[[ Provided material open ]]

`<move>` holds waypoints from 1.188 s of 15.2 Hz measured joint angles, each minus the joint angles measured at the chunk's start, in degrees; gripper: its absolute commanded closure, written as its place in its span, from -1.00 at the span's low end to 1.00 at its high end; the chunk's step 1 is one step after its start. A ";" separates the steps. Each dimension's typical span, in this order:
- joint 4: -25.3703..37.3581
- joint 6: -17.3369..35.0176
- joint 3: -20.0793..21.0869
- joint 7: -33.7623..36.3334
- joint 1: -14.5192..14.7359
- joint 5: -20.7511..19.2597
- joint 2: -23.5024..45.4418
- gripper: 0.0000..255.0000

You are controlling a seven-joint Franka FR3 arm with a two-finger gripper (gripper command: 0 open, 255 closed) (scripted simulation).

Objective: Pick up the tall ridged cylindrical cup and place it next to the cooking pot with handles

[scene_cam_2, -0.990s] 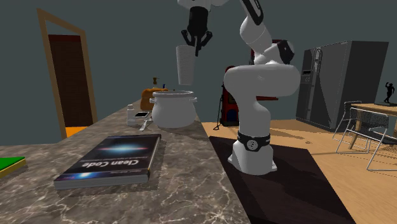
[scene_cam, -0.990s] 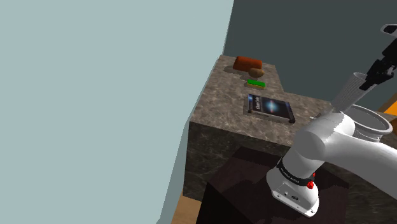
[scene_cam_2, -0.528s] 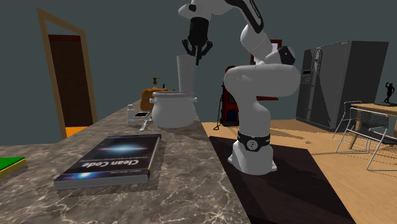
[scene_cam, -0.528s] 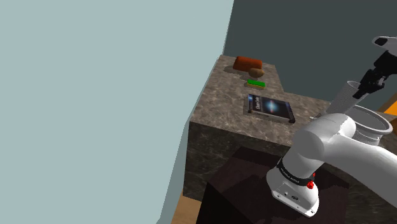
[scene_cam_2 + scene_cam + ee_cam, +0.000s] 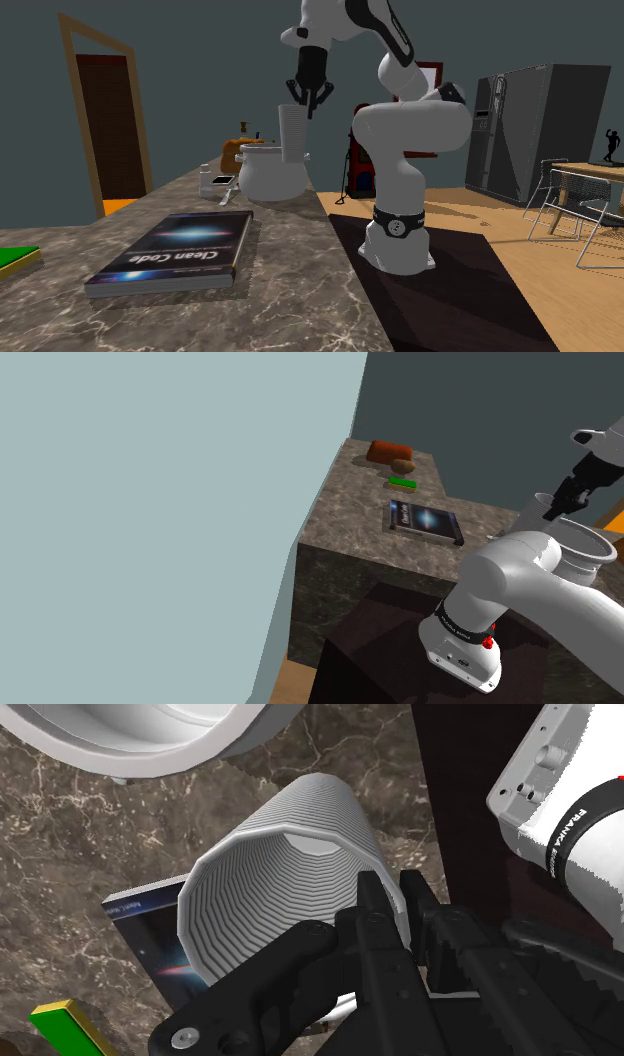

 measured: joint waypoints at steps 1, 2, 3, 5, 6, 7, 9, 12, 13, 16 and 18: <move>-0.69 0.21 -0.43 0.02 -0.21 -0.40 -0.48 1.00; -1.44 0.54 -1.07 0.04 -0.40 -0.99 -0.97 1.00; -2.15 0.70 -1.66 -0.06 -0.70 -1.57 -1.56 1.00; -3.63 0.93 -2.72 -0.27 -1.43 -2.61 -2.84 1.00; -4.29 1.11 -3.26 -0.30 -1.70 -3.12 -3.34 1.00; -5.11 1.21 -3.73 -0.34 -2.11 -3.55 -4.00 1.00; -6.61 1.44 -5.00 -0.59 -2.93 -4.75 -5.31 1.00; -8.89 1.79 -6.99 -0.90 -4.23 -6.58 -7.11 1.00; -9.55 2.21 -7.88 -1.07 -4.66 -7.33 -7.43 1.00; -11.69 3.99 -10.20 -2.40 -7.24 -8.83 -7.72 1.00; -13.25 5.20 -11.94 -3.58 -9.40 -9.97 -7.83 1.00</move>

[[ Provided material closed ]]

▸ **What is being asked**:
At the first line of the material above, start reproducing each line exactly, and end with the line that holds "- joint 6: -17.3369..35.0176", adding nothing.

▸ **Answer for this exercise**:
`<move>` holds waypoints from 1.188 s of 15.2 Hz measured joint angles, each minus the joint angles measured at the chunk's start, in degrees; gripper: its absolute commanded closure, written as its place in its span, from -1.00 at the span's low end to 1.00 at its high end; the chunk's step 1 is one step after its start. A ";" separates the steps. Each dimension's typical span, in this order:
- joint 4: -25.3703..37.3581
- joint 6: -17.3369..35.0176

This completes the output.